Records from a dataset
◆ ◆ ◆ ◆ ◆

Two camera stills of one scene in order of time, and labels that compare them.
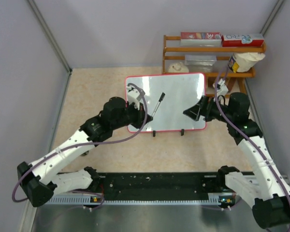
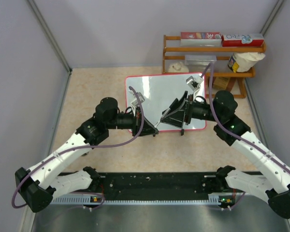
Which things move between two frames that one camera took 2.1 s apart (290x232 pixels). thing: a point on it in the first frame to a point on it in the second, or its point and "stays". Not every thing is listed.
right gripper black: [203, 107] to [175, 115]
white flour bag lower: [178, 67] stays
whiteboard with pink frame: [167, 96] stays
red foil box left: [201, 39] stays

◆ ◆ ◆ ◆ ◆

**What to produce**:
Find "Which things move" in the records. Copy its line and every line after it, exactly, through the last one.

**Exercise result**:
Which things move between two frames that one camera took 2.1 s apart (290x232 pixels). thing: a point on it in the first frame to a point on it in the second, or its point and "stays". Not every thing is listed.
right gripper black: [203, 107] to [175, 115]
white flour bag lower: [178, 67] stays
whiteboard with pink frame: [167, 96] stays
red foil box left: [201, 39] stays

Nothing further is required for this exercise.